Khalifa Umar bin al-Khattab - March To Egypt

Khalifa Umar bin al-Khattab - March To Egypt

After Amr b. Al-Aas had left for Egypt with 4,000 soldiers only, Umar on second thought considered that it was idle to expect to conquer such a large country as Egypt with vast manpower and reources with a meagre force of 4,000. Umar accordingly wrote a letter to Amr b. Al-Aas asking him to come back. A post script was however added:

"If you receive this letter when you have already crossed into Egypt then you may proceed. Allah will help you and I will also send such reinforcement as may be needed."

The letter was sent through a special messenger Uqba bin Amr.

Uqba caught up Amr at Rafat a little short of the frontier. Guessing what might be in the letter, Amr ordered the army to quicken up its speed. Turning to Uqba, Amr said that he would receive the Caliph's letter from him when the army had halted after the day's journey. Uqba being not aware of the contents of the letter agreed and marched along with the army.

The Muslim army halted for the night at Shajratein. This was a place well within the Egyptian territory. Now the Caliph's letter was received and read. Amr consulted his companions as to the course of action to be adopted. The unanimous view was that as they had received the letter on the Egyptian soil, they had the permission to proceed. To the Caliph, Amr wrote:

"We have received your letter when we have reached Egypt. Therefore in the fulfilment of destiny we proceed seeking Allah's blessing."

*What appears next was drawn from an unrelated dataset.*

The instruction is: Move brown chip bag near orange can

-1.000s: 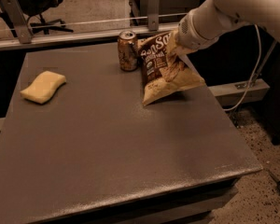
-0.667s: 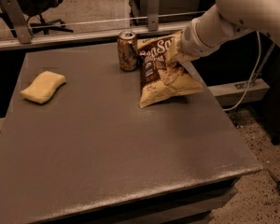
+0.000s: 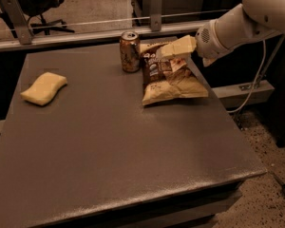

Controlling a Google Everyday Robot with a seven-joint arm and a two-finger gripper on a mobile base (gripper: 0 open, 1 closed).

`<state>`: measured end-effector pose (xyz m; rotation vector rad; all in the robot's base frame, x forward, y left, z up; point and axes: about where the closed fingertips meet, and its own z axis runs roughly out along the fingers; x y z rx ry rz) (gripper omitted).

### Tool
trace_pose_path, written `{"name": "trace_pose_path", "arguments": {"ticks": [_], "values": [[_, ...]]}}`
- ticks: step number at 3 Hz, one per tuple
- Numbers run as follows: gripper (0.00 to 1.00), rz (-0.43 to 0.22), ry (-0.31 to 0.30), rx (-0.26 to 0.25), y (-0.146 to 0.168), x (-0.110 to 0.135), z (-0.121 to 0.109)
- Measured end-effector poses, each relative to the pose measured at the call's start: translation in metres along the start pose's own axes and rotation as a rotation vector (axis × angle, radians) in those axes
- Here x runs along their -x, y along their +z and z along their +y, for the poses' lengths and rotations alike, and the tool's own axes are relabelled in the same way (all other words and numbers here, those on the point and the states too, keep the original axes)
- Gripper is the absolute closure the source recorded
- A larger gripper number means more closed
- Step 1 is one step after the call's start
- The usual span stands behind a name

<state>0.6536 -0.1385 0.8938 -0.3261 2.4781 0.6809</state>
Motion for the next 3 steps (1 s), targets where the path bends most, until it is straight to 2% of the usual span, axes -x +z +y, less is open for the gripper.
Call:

Wben Umar received the reply, he decided to watch further developments.

From Shajratein, the Muslim army marched to Areesh. It was a small town where there was no garrison. No resistance was offered and the citizens offered allegiance on the usual terms. That was the Eid-uz-Zuha day. The Muslims celebrated the Eid festival at Areesh and offered the usual sacrifices.

In the later part of December 639 the Muslim army reached Farma. It was a fortified town manned by a Byzantine garrison. The Muslims besieged the town. There were sallies and counter sallies with no decisive result. The siege dragged on for two months. Towards the fall of February 640 an assault group led by Useifa b. Wala assaulted the fort and captured the gate through which the rest of the Muslim army entered. Thereupon the Byzantine resistance collapsed and the city was captured by the Muslims.

After the fall of Farma the Muslims marched to Bilbeis 40 miles from Memphis. It was a fortified town, and the Muslims besieged it. The siege lasted for a month, and towards the end of March 640 the city surrendered to the Muslims.

From Bilbeis the Muslims marched to Babylon. Amr had visualised that the conquest of Egypt would be a walk over. This expectation was belied. Even at the outposts of Farma and Bilbeis the Muslims had to meet stiff resistance. The siege of Farma had lasted for two months and that of Bilbeis for one month.

Babylon was a larger and more important city and here resistance on a larger scale was expected. Amr nevertheless persevered and pushed on to Babylon.